Andy’s Neural Works

A wise folly can lead to great things!


A Primer on Source to Target Mapping

Published by

on

A Source to Target Map is a blueprint for putting together your systems. This is where you will build out the contract for how data will flow into (and/or out of) your system. This posting will go into the basics of creating that data contract.

Why Do This?

Confusion is a terrible thing in a project. In the more aggressive projects of this day, putting a thoughtful design down onto paper is often overlooked which creates confusion. Yes, you can break things into factory development sometimes, but you must always have a foundation and an agreed upon blueprint to build anything properly. That’s where a just effort such as mapping comes into play.

Starting off

Building a source to target map may seem straightforward. However, it does require a lot of legwork to get it done. You will need to understand all sides of the system by talking with the people who are the owners of the data. Do not expect everyone to be a technological master who can write magical SQL to do your job for you. They could be anything from an intern to a C-level staff member so have an open mind and a willingness to learn. As you work with the sources, you will become an expert on the data.

As you might guess, the documentation involves gluing together the source and target in a field by field listing. That would be a good guess but oversimplifies the final product. Let’s start with the basic definitions.

The source is defined as anything that will feed into the system. As discussed in the previous posting on “Control Your ETL,” there can be many types of feeds. It really does not matter as long as you can get access to it.

The target is any type of component where the final transformed set resides. Typically, this is some type of database system (often a warehouse) but also has numerous other possibilities. For example, it could also be a file system where the components are XML documents.

Where do you start?

When creating this documentation, you will need to layer it starting with the systems itself. First, you need to gather a listing of source and target systems along with an owner. This is your high-level component listing. Start with this listing:

  • System Name
  • System Owner
  • Location – where does it all reside? Is it a server (IP Address), directory, or other (tape drive even!)

From there, build out a simple list of objects into a data dictionary of sorts. That dictionary will be composed of the following at the minimum:

  • Data Source Name – This is the name of the system that contains the data elements/attributes. This comes from the list described above.
  • Table/File Name – The table name (fully described with database and owner) or object being utilized.
  • Field Name – The atomic container within the table/file.
  • Description – Give a good description in a few sentences.
  • Composition – Describe how the data is put together. For example, you have a date field.

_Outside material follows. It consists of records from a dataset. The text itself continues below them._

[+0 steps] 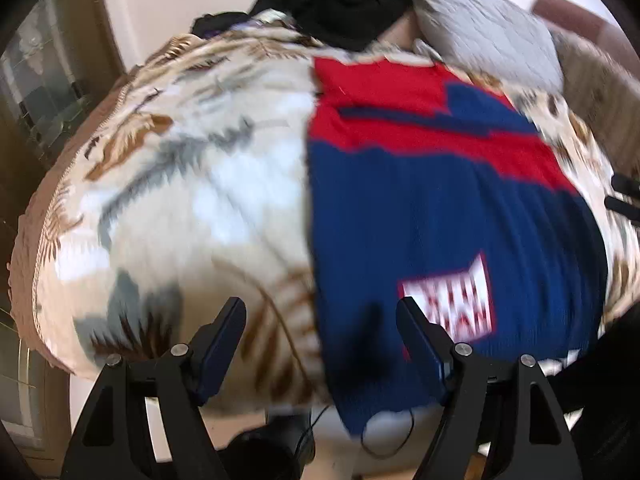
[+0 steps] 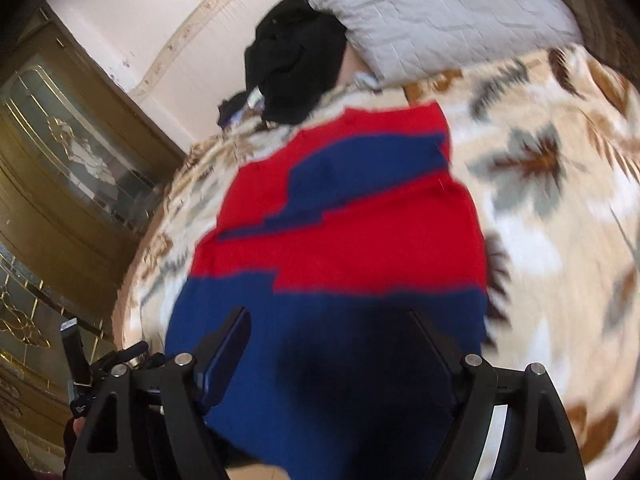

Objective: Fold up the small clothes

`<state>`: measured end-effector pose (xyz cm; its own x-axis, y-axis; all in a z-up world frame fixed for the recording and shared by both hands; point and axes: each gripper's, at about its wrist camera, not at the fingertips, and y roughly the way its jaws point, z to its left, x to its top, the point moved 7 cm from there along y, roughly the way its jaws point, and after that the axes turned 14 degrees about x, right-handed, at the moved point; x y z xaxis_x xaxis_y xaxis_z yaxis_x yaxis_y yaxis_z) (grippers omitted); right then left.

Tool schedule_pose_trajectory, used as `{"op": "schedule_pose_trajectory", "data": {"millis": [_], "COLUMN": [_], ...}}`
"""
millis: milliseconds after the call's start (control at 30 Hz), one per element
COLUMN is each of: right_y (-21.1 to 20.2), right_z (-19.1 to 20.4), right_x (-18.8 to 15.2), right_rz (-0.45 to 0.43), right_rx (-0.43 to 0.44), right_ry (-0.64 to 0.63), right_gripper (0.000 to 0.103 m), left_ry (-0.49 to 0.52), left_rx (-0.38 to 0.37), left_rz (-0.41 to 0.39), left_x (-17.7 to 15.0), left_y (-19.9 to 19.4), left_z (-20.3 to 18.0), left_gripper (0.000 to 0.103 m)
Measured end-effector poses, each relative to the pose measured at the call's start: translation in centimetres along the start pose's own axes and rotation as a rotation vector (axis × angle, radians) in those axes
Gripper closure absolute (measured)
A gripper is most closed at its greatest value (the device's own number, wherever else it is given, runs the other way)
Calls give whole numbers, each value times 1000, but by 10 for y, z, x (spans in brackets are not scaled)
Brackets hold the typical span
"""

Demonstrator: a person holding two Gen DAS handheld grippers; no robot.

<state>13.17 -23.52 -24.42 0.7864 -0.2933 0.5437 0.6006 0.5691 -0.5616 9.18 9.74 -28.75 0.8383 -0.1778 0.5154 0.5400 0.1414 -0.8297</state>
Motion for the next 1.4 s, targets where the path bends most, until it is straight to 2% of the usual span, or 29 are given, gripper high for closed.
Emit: {"op": "schedule_pose_trajectory", "data": {"millis": [67, 200, 267, 300, 333, 433, 467, 500, 533, 600, 667, 700, 733, 767, 800, 833, 867, 900, 933, 1033, 1100, 1167, 1200, 1233, 1267, 1300, 1333, 1367, 1400], "right_y": [-6, -10, -8, -6, -3, 6, 11, 15, 17, 20, 22, 21, 20, 19, 19, 18, 16, 15, 15, 16, 15, 19, 22, 24, 30, 32, 33, 34, 34], "right_z": [-5, -20, -29, -33, -35, -43, -45, -46, -45, -41, -36, -31, -27, -22, -17, -11, -4, 0, 5, 9, 2, -8, -12, -12, -11, -9, -8, -5, -4], "right_x": [-23, -63, -83, -90, -94, -102, -104, -105, -106, -108, -110, -110, -110, -110, -110, -110, -109, -107, -106, -104, -103, -105, -107, -109, -113, -113, -112, -111, -110], "right_rz": [40, 124, 164, 177, 181, 169, 168, 157, 149, 151, 154, 154, 149, 157, 171, 177, 174, 171, 167, 165, 177, 202, 215, 219, 218, 213, 202, 190, 194], "right_rx": [-32, -95, -96, -96, -99, -144, -164, -192, -213, -269, -321, -334, -335, -330, -323, -323, -328, -320, -302, -207, -210, -203, -197, -187, -167, -136, -104, -92, -96], "right_ry": [22, 80, 146, 171, 180, 206, 220, 219, 211, 181, 148, 130, 118, 96, 78, 58, 34, 21, 17, 42, 52, 102, 136, 157, 178, 188, 189, 179, 166], "right_gripper": [21, 21, 21, 21, 21, 21, 21, 21, 21, 22, 27, 35, 49, 59, 77, 81, 82, 82, 82, 82, 79, 78, 74, 70, 67, 55, 48, 45, 48], "left_ry": [24, 27, 4, -7, -13, -33, -39, -50, -61, -86, -97, -99, -99, -96, -95, -101, -110, -120, -114, -123, -132, -140, -149, -161, -174, -184, -192, -199, -194], "left_rx": [0, -64, -111, -141, -153, -149, -150, -155, -158, -182, -213, -227, -239, -248, -246, -249, -257, -264, -280, -306, -316, -318, -307, -293, -283, -290, -300, -310, -307], "left_rz": [45, 149, 175, 191, 198, 196, 202, 222, 230, 236, 248, 251, 251, 252, 253, 250, 251, 247, 237, 224, 235, 264, 274, 273, 267, 264, 257, 243, 242], "left_x": [-19, -51, -57, -58, -58, -55, -54, -54, -52, -48, -48, -48, -49, -49, -49, -49, -48, -49, -50, -48, -49, -50, -51, -52, -51, -51, -50, -48, -47], "left_y": [2, 12, 14, 14, 15, 17, 18, 22, 24, 31, 33, 34, 33, 32, 32, 31, 30, 28, 26, 22, 22, 26, 28, 29, 30, 30, 29, 29, 29], "left_z": [-6, -12, -13, -14, -14, -13, -14, -15, -16, -17, -21, -23, -26, -28, -28, -27, -26, -25, -21, -19, -19, -18, -16, -12, -9, -6, -6, -6, -5], "left_gripper": [25, 25, 41, 55, 58, 56, 51, 39, 35, 35, 36, 39, 57, 67, 74, 75, 83, 90, 90, 91, 87, 59, 35, 31, 31, 31, 34, 42, 67]}}
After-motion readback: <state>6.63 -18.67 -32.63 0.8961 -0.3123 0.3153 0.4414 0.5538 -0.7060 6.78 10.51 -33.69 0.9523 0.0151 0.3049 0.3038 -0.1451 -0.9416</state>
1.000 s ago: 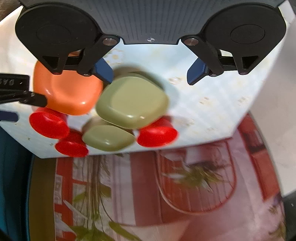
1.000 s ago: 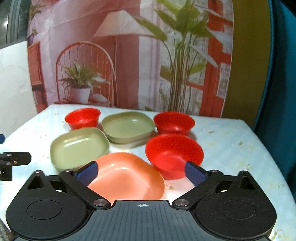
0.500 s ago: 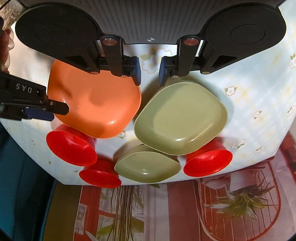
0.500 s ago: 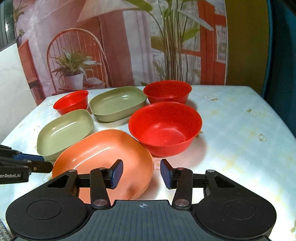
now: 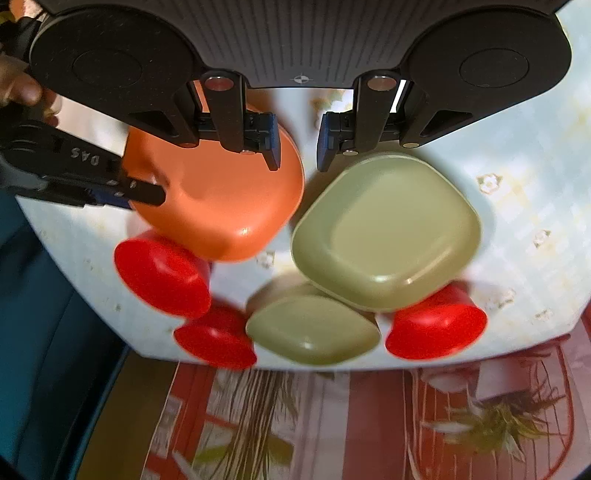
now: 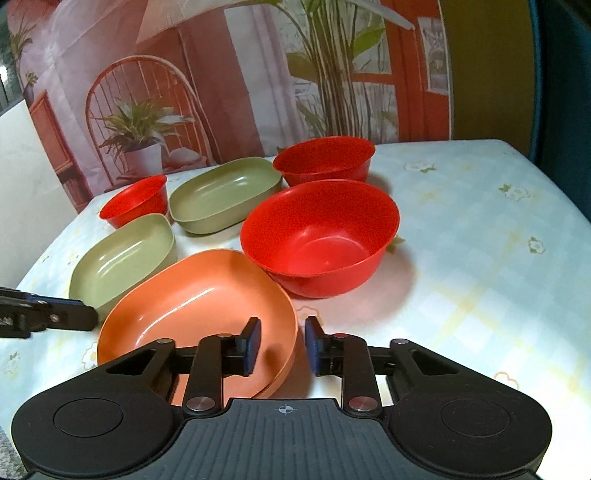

How is that date field listed? Is it YYYYMMDD or something entirely different? This is very important to know. Another example would be a fixed width file. You will want to list out the starting and ending positions of the field in the file.

Other possible additions to your dictionary could be:

  • Data types and lengths
  • Business entity and attributes along with key descriptions
  • Nullability

You will want to have a dictionary for all of your sources as well as the target. Do not neglect the basics. Without a proper foundation, you might open up the door to guess work.

Glue it together

Now that you have both sides, can you just list out the following and be done with it all? Can you just put down:

  • Source Table
  • Source Field
  • Target Table
  • Target Field

Is that all there is to it? No, think about what is missing. Take a simple case of a data type conversion from a date to a string. If you just list the two fields and expect the developer to understand you want the date to read “August 27, 2018” rather than “27-AUG-2018” you are gambling.

That middle piece are the rules for placement. They can be:

  • Data conversion rules
  • Transformation rules (ex: an equation)
  • Lookup/join rules
  • Data cleansing rules (ex: capitalize the start of each word in a last name)

Including these rules makes sure that all bases are covered. Yes, a field can map 1:1 with another field but that is rarely the case.

In the end, what you will have is the Source Info – Rules – Target Info mapping. Putting it into a tool is possible, but honestly, those tools can be overpriced and complicated compared to a simple spreadsheet.

Conclusion

As can be seen in other industries, putting together a blueprint is essential for building a solid structure. If you put the effort into creating a source to target map for your project, there will be no guessing and confusion as to what goes where and how. The team will have that contract to base their work upon. The “hard” work is to make sure that contract is accurate and organized. That work is essential and should not be overlooked as disorganized construction does not last.